As an example of a retained deal that failed to replace a downgraded counterparty, England cited Consum.it S.p.A, whose senior notes Fitch cut to 'A-' in October of 2010 following the agency's move to lower the account bank Banca Monte dei Paschi de Siena (BMPS) to 'A-'. BMPS was also the commingling risk guarantor, in addition to being the originator. After being amended, the definition of eligible investment and eligible institution became inconsistent with Fitch's counterparty criteria for notes rated 'AA-' or above. As a result, the agency felt that the notes were no longer delinked from BMPS' rating. Consum.it's senior tranche amounts to about €1.7 billion.

Moody's has kept these notes at triple- A, even though it cut the ratings of BMPS to 'Baa1' from 'A2' in October 2011. Standard & Poor's has also noticed that there are originators that have not replaced downgraded counterparties in retained deals.

"This is a trend that we have seen and will continue to monitor," said Lapo Guadagnuolo, the lead analytical manager of European structured finance at S&P. "Our criteria, such as those covering counterparties, are clear and transparent about the rating impact resulting from any changes to a deal's original documentation."

Passive Acceptance

Originators, however, have not been observed actively working to weaken the structure of highly rated retained notes, players said. The phenomenon has been more one of passive acceptance.

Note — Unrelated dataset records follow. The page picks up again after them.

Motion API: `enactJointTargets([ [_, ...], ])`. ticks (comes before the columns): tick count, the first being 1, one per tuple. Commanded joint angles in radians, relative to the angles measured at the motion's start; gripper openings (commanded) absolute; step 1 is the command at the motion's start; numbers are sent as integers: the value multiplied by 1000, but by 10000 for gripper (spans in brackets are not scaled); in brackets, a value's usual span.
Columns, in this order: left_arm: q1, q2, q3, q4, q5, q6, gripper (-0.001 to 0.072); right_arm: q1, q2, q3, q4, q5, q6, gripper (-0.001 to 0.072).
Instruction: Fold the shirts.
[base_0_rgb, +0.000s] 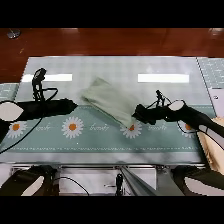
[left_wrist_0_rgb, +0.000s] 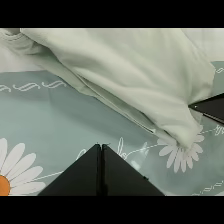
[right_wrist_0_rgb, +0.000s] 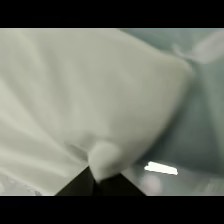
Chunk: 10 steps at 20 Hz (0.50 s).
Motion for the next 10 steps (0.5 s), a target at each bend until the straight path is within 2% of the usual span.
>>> enactJointTargets([
  [1, -2, -1, 0, 0, 5, -1, 30, 13, -80, 159, 26, 149, -181, 19],
  [2, -2, -1, 0, 0, 5, -1, 29, 8, -73, 227, -27, 196, -179, 19],
  [4, -2, -1, 0, 0, 5, -1, 29, 3, -43, 389, -147, 288, -99, 18],
  [6, -2, -1, 0, 0, 5, 0, 29, -17, -7, 576, -208, 380, -87, 18],
  [8, -2, -1, 0, 0, 5, 0, 30, -56, 6, 762, -312, 489, -10, 18],
  [10, -2, -1, 0, 0, 5, -1, 30, -116, 8, 926, -326, 593, 51, 18],
])
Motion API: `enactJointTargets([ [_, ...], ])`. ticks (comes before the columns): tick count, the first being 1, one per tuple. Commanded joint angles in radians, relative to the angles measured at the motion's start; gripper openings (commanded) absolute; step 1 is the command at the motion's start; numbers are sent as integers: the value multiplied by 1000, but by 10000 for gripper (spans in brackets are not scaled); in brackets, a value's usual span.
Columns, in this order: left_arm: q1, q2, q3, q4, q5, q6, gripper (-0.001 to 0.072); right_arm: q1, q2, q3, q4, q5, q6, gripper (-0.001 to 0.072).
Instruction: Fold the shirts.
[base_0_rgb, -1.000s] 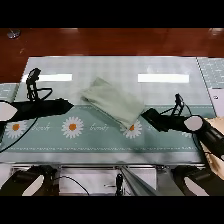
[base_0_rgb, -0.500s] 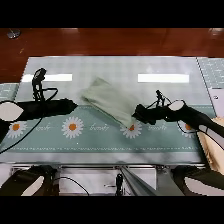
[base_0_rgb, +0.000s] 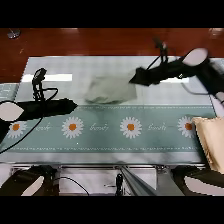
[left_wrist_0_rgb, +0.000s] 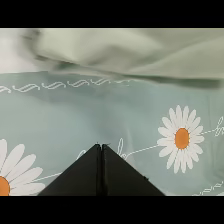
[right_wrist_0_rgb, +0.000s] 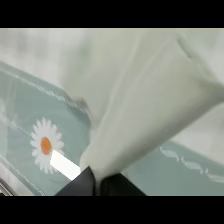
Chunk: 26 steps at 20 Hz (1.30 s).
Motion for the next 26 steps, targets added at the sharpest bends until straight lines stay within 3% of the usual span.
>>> enactJointTargets([
  [1, -1, 0, 0, 0, -1, -1, 30, -88, 11, 304, -102, 219, 95, 19],
  [4, 0, 0, 0, 0, -1, -1, 30, -196, 20, 448, -187, 354, 156, 19],
  [8, 0, 0, 0, 0, -1, -1, 30, -385, 81, 486, -257, 504, 215, 18],
  [11, 0, 0, 0, 0, 0, 0, 30, -568, 129, 485, -442, 708, 231, 19],
  [16, 0, 0, 0, 0, 28, 0, 30, -829, 281, 475, -748, 704, 191, 19],
  [19, 0, 0, 0, 0, 68, -1, 30, -1000, 378, 422, -804, 704, 208, 19],
  [26, 0, 0, 0, -7, 117, 0, 30, -1313, 654, 18, -1001, 701, 273, 19],
])
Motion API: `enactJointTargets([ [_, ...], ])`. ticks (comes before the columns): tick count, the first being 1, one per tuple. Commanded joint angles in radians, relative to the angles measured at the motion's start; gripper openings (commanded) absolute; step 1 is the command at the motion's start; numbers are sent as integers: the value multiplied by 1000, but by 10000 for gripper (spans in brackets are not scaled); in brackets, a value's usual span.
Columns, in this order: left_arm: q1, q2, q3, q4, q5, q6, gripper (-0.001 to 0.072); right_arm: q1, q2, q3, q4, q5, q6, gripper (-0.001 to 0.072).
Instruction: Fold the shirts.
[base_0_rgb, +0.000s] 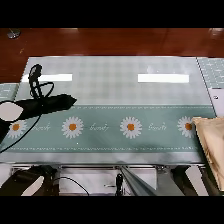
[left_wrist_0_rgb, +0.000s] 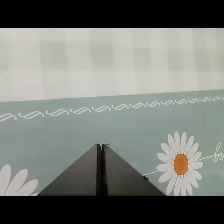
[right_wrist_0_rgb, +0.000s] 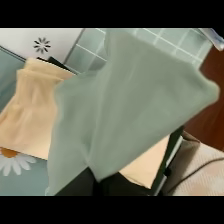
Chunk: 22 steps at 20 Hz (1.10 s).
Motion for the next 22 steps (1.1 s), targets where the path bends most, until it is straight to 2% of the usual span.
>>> enactJointTargets([
  [1, -1, -3, 0, -3, 26, 1, 30, -109, 124, -189, -139, 5, 59, 28],
  [2, 0, -4, 0, -3, 30, 1, 29, -109, 150, -232, -195, 5, 92, 177],
  [3, 0, -4, 0, -3, 40, 1, 30, -109, 165, -262, -235, 5, 110, 416],
  [4, -1, -4, 0, -3, 53, 1, 30, -109, 171, -278, -257, 5, 126, 615],
  [7, -1, -4, 0, -3, 112, 1, 30, -109, 155, -276, -234, -36, 129, 630],
  [9, 0, -4, 4, -3, 183, 2, 30, -108, 127, -246, -148, -113, 121, 630],
  [11, 29, -22, 65, -3, 199, 18, 30, -107, 71, -155, 67, -256, 106, 613],
  [12, 58, -47, 139, -3, 165, 33, 29, -93, 34, -98, 220, -334, 99, 539],
  [13, 87, -79, 232, -3, 114, 43, 29, -57, -11, -39, 399, -401, 81, 271],
  [14, 113, -127, 356, -3, 45, 42, 29, 9, -67, 16, 618, -479, 14, 18],
  [15, 124, -179, 488, -3, -28, 43, 29, 106, -120, 51, 780, -555, -8, 18],
  [16, 124, -241, 638, -3, -109, 43, 29, 248, -176, 82, 857, -617, -11, 18],
  [17, 113, -301, 772, -2, -180, 44, 29, 422, -228, 104, 838, -660, -53, 18],
  [18, 95, -361, 900, 32, -243, 85, 28, 587, -272, 106, 760, -681, -89, 18],
  [19, 70, -409, 989, 138, -290, 86, 28, 752, -318, 106, 627, -675, -107, 19],
  [21, 29, -467, 1035, 394, -435, -61, 28, 1067, -425, 78, 251, -608, -102, 19],
  [22, 16, -478, 989, 456, -510, -106, 29, 1172, -471, 39, 103, -581, -76, 17],
])
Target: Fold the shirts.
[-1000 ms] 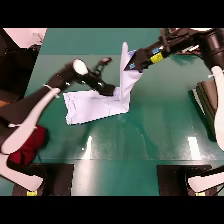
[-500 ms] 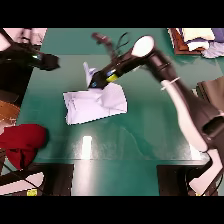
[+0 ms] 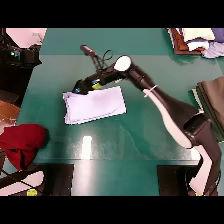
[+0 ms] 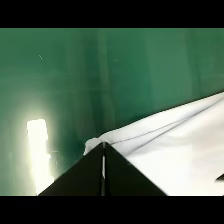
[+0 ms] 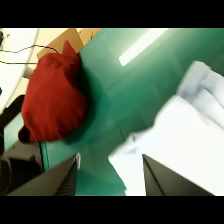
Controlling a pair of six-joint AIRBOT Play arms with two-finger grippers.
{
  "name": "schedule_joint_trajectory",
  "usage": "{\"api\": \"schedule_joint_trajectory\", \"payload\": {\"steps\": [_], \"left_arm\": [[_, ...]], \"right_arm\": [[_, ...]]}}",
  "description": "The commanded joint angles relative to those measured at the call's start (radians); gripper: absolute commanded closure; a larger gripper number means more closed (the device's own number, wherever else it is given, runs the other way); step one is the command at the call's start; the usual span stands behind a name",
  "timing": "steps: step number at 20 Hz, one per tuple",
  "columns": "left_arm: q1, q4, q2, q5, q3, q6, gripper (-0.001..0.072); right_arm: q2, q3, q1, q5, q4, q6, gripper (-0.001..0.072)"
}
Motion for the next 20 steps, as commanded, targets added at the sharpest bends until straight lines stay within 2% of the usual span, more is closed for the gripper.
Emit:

On the flip side, there have been instances of originators actively strengthening deals in order to continue to qualify for ECB funding. "We've seen Irish deals pull NPLs out of structures to retain ratings," said Conor Downey, a partner at Paul Hastings.

Originators in Spain and Italy have been availing themselves of ECB funding most frequently in the past year.

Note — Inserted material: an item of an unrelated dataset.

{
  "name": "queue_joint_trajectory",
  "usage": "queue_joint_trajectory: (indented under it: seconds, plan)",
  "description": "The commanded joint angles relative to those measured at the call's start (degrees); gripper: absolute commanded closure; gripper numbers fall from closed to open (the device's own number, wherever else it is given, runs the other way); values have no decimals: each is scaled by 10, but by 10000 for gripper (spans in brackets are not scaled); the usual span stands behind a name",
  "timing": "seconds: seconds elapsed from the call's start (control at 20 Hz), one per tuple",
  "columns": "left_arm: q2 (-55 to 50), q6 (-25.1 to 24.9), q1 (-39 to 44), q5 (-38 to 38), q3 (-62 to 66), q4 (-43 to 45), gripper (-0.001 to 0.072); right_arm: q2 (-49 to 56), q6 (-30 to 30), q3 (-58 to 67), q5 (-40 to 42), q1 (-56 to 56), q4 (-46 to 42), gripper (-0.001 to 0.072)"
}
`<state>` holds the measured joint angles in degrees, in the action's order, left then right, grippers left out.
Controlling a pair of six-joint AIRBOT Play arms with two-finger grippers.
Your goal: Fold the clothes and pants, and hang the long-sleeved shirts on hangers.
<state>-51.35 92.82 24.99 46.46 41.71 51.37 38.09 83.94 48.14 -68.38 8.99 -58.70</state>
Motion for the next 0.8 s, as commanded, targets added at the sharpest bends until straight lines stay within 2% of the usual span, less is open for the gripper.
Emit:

"Issuers there currently can still get the triple-A," said Moody's Klotz, who also noted that while the new ECB rules allowed SME loan deals and RMBS to be repo'd at the single-A level, issuers were still shooting for a triple-A. He said it could be that issuers realize that if they get ECB funding with a single-A transaction, they are particularly vulnerable to defaults that could quickly put the single-A rating - and hence ECB funding - at risk.

But the terms are onerous for new issuance, with a series of fairly steep haircuts. Downey said that for a new deal a bank is lucky to get 50% of the value of the transaction.

Players also said that given the sovereign- provoked downgrades on the continent, finding counterparties that will enable a deal to get triple-A at issuance is becoming more and more difficult.

As Downey pointed out, even with the relaxed initial-rating criteria for RMBS and SME-loan-backed deals, the ECB still makes it harder for structured finance deals to be repo'd than for other kinds of debt such as covered bonds and straight vanilla paper from banks.

In addition, the ECB has expressed interest in widening the eligibility of whole loan pools for collateral funding. Downey said that the ECB has for a long time allowed loans from real operating companies to be repo'd but that loans to investment vehicles have not been eligible. If the Bank does allow for more loans originated by banks to be repo'd, the need for ABS funding in the less granular asset types could start to evaporate. "There would be a trend away from ABS repos," Downey said.